= Rhône-et-Loire =

Former department of France; split into Rhône and Loire departments in 1793

Rhône-et-Loire was the short-lived department of France whose prefecture (capital) was Lyon. Its name takes into the two rivers which flow through the department: Rhône and Loire.

Created on 4 March 1790, like the other French departments, Rhône-et-Loire was disbanded on 12 August 1793 when it was split into two departments: Rhône (prefecture: Lyon) and Loire (prefecture: Feurs, then Montbrison, and then Saint-Étienne, the current capital). The division of Rhône-et-Loire was a response to counterrevolutionary activities in Lyon which, by population, was the country's second largest city.
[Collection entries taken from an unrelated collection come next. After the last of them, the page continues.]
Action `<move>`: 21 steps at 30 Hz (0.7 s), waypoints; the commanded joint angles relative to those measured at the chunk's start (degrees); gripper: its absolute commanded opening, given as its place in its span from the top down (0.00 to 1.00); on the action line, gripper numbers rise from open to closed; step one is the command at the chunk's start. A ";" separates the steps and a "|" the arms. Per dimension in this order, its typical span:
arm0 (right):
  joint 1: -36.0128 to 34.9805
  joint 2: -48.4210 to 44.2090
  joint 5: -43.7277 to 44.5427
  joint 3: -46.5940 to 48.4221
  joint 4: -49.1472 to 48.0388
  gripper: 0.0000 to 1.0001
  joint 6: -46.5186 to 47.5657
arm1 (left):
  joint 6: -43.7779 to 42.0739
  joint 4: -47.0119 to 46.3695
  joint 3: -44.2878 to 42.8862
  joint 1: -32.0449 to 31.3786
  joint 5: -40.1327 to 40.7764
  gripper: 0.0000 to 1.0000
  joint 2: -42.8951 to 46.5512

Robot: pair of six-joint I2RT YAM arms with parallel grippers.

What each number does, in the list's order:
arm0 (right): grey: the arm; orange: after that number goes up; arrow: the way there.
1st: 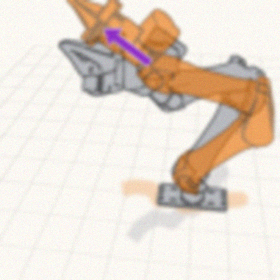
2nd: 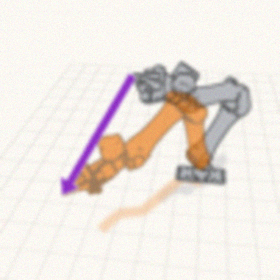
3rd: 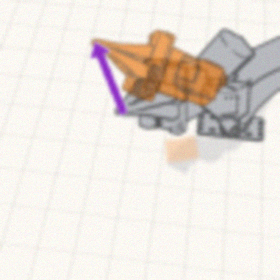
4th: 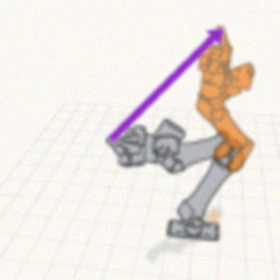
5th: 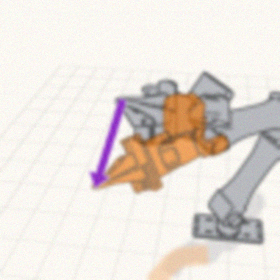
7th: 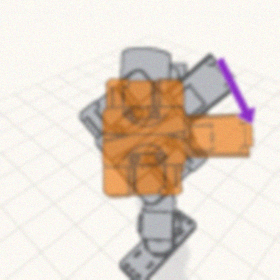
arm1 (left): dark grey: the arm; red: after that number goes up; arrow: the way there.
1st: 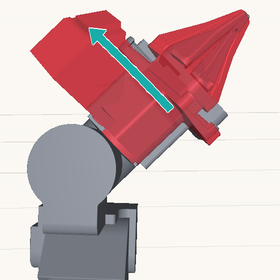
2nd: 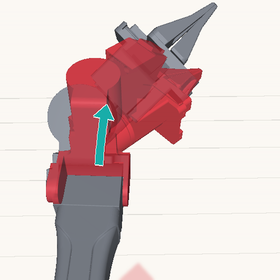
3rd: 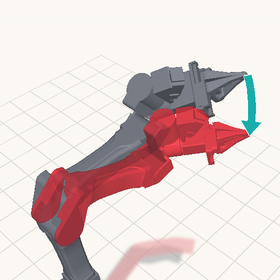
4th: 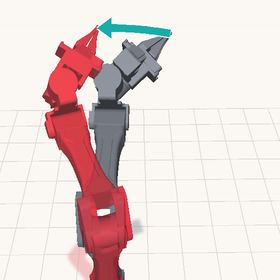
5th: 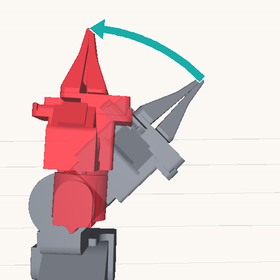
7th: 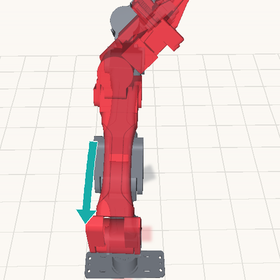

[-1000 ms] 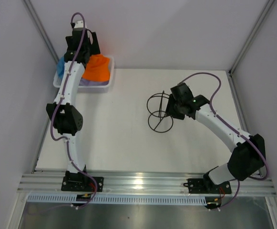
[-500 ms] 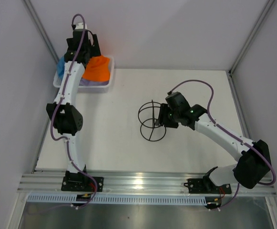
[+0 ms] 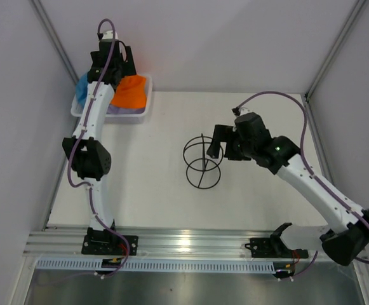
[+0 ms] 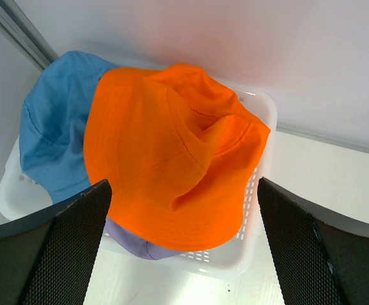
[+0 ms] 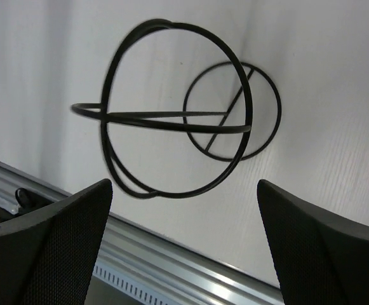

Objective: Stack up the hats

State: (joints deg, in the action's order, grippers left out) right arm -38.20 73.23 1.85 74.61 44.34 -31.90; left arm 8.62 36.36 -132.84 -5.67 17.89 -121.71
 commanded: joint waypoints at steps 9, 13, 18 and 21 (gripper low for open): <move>7.34 -13.29 3.94 0.98 -0.48 0.00 5.27 | 0.69 -2.78 -0.93 -0.30 6.54 0.01 -3.88; 14.27 -13.73 12.47 0.11 -0.65 0.00 2.29 | 0.52 -4.89 -1.28 -0.22 7.25 0.00 -5.47; 20.61 -16.01 12.83 -5.96 -13.18 0.00 1.49 | 2.01 -6.12 -3.40 -0.30 5.31 0.07 -7.58; 21.49 -14.97 12.48 -7.72 -18.05 0.00 1.93 | 2.80 -8.05 -1.64 -0.30 5.58 0.14 -6.96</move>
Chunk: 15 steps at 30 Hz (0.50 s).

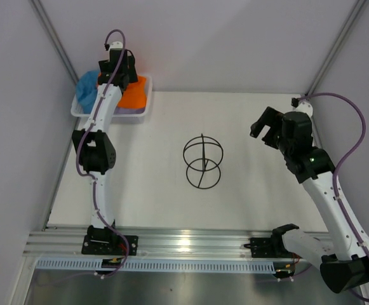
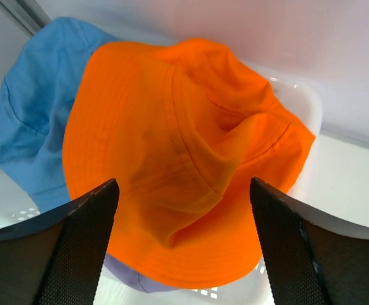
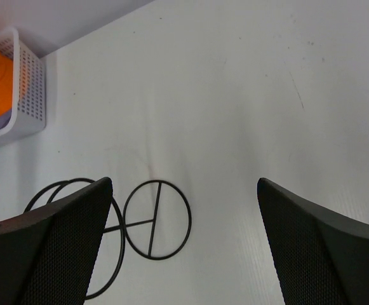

By splitting Rhône-et-Loire, which was the natural economic and, potentially, military hinterland of Lyon, the government sought to protect the French Revolution from the potential power and influence of the counterrevolutionary revolt in the Lyon region.

== History ==
In the 19th and 20th centuries, the Rhône department was enlarged several times by incorporating into it areas from neighboring departments, so that today the two departments of Rhône and Loire combined are larger than the former Rhône-et-Loire department.

If Rhône-et-Loire still existed, its population at the 1999 French census would have been 1,799,812 inhabitants, whereas in 1999 the Rhône department had 1,578,869 inhabitants, and the Loire department had 728,524 inhabitants.